If there’s a way to squeeze value from wastes or brand-new materials, count on InnoTech Alberta’s Engineered Composites team to find answers. It’s something the team has been doing for years, ever since InnoTech Alberta opened the Engineered Composites panel pilot plant in 1987 to develop efficient, new uses of the province’s forestry resources.
Over three decades ago, companies, faced with decreasing mature timber, turned to places like the pilot plant to find alternatives. Working with InnoTech Alberta, a wholly owned subsidiary of Alberta Innovates, they focused on under-used trees like Trembling Aspen. Together they evolved ways to process the tree’s fibre, aligning wood strands in layers and bonding them with resins under pressure, to evaluate and optimize a strong new building material — oriented strand board (OSB). Today OSB is a big part of Alberta’s $6.5 billion forestry business.

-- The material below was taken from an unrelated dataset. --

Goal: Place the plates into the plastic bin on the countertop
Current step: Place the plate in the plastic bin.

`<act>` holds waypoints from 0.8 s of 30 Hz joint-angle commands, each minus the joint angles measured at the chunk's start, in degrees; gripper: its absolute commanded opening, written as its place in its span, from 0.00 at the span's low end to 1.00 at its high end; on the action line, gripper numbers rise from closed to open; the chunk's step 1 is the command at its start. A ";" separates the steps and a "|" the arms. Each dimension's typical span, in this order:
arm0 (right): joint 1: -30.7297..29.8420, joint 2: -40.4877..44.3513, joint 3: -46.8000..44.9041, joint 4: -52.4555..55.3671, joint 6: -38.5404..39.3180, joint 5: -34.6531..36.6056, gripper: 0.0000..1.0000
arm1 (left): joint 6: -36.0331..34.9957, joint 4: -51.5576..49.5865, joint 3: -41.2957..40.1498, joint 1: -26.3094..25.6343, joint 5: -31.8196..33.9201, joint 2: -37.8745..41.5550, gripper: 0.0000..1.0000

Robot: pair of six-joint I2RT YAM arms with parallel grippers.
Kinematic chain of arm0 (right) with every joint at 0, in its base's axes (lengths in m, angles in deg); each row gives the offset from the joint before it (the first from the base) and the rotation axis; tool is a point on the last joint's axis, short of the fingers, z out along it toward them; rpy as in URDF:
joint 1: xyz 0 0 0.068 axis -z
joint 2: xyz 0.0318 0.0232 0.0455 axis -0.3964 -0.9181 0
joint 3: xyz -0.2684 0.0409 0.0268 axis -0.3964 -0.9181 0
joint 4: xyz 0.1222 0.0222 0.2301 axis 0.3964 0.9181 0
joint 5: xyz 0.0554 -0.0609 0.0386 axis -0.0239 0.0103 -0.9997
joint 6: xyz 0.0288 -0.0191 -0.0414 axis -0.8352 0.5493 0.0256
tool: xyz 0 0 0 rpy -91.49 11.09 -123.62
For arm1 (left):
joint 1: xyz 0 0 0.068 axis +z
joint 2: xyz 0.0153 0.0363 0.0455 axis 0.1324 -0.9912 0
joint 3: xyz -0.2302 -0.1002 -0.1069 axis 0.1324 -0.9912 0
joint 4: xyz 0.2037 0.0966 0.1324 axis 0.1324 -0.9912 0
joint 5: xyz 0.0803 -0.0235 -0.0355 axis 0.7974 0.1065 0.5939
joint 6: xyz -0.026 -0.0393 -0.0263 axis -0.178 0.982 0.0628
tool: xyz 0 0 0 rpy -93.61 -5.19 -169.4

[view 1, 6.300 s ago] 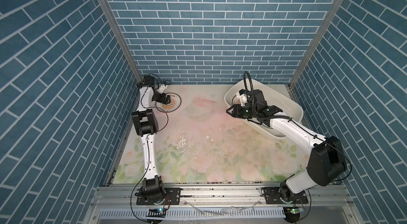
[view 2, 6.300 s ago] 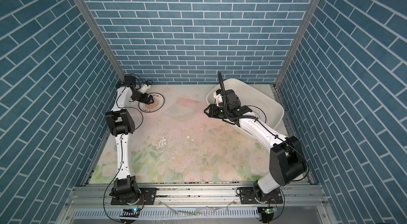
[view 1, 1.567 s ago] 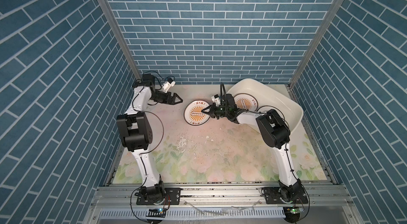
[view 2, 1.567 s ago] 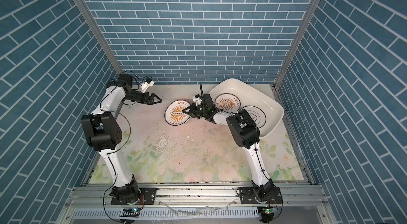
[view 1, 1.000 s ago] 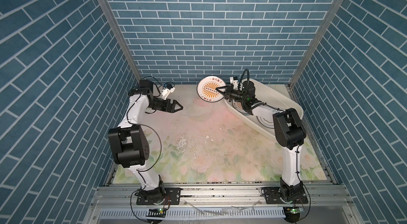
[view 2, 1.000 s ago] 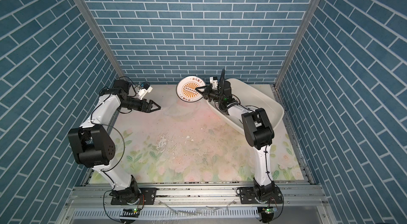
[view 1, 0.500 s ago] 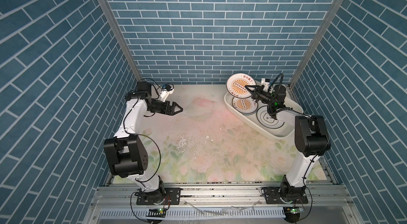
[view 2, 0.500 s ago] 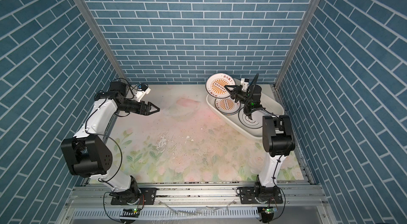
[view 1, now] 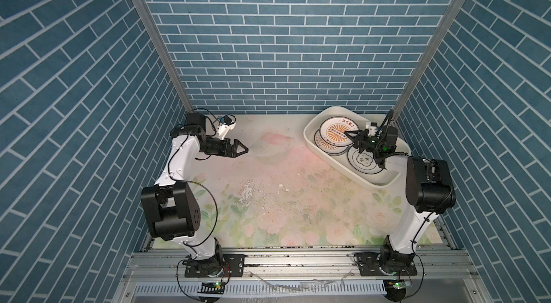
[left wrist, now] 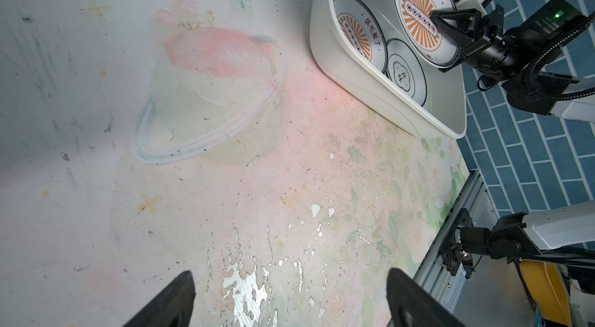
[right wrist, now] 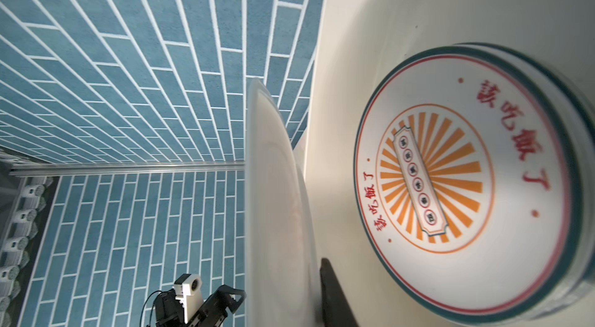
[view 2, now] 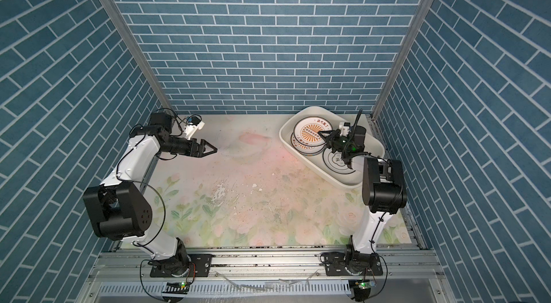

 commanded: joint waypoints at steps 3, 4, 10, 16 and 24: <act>0.21 1.17 3.85 15.65 13.33 2.83 0.17 | 0.19 0.75 -0.79 -0.10 -1.22 0.54 0.94; 0.17 1.01 4.58 18.16 14.88 3.60 0.17 | 0.15 0.85 -0.85 -0.10 -1.37 0.43 0.94; 0.21 -0.81 7.78 25.68 19.18 6.91 0.17 | 0.32 1.96 -1.69 -0.10 -1.68 -0.22 0.94; 0.21 -4.20 10.91 30.89 21.93 9.74 0.18 | 0.21 2.36 -1.79 -0.10 -1.86 -0.98 0.94; -0.27 -7.82 14.17 33.45 22.80 11.42 0.20 | 0.17 3.15 -1.93 -0.10 -2.08 -2.08 0.94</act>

“At the time Aspen was regarded as almost a weed. With OSB, it’s become hugely valuable,” says Dave Bilyk, InnoTech’s pilot plant coordinator.
Walk into the team’s two-story building in Edmonton Research Park, and you’ll see a lab scaled up to industrial proportions. There’s a mechanical debarker with chainsaw equipment to prepare logs. All around is machinery for producing strands, chips and particles, screeners to sift materials and conveyor belts leading to blenders and panel-forming presses. You’ll also find custom equipment like a small room-sized microwave with enough space to pre-heat layers of materials before pressing them into panels, or a 5-foot x 9-foot press that exerts pressures of up to 6.6 million pounds of force.
It’s in this environment that the 13-person team, that includes wood scientists, engineers and technologists, work closely with companies to test technologies to create engineered building materials — OSB, particleboard, medium-density fibreboard (MDF) or laminated timber. The research is wide-ranging. They’re experimenting with new ingredients — like wheat or rice straw — or different woods — aspen, pine, fir or even exotics like eucalyptus. Another area of interest is chemical additives to create more fire- and water-resistant products.
“Anything that scientists around the world can come up with to make building materials better, cheaper and more sustainable, they do it here,” says Bruce Mallas, InnoTech’s panel lab supervisor.
Not surprisingly, the facility has attracted a growing list of companies, not only in Alberta (where OSB manufacturers and chemical companies are clients), but across Canada, the United States, South America, Europe, Australia and Asia.
It’s research that’s helping not only individual companies but the industry’s future. Recently, for instance, the team collaborated with an Alberta manufacturer to develop new forms of wood composites. At the same time, it’s assisting companies in Asia to design and commercialize container flooring made from OSB. These efforts could reduce impacts on old growth forests and lead to new business for Alberta’s mills.
Now Engineered Composites is hoping to do the same for another material. Just recently, the team used hemp stalk to craft sound-absorbing panels as part of renovations for Edmonton’s Bell Tower. The stalk was supplied by InnoTech’s fibre processing pilot plant in Vegreville.
“What we’re hoping to do is create a future for panel products from materials — like hemp — that are just emerging,” Bilyk says.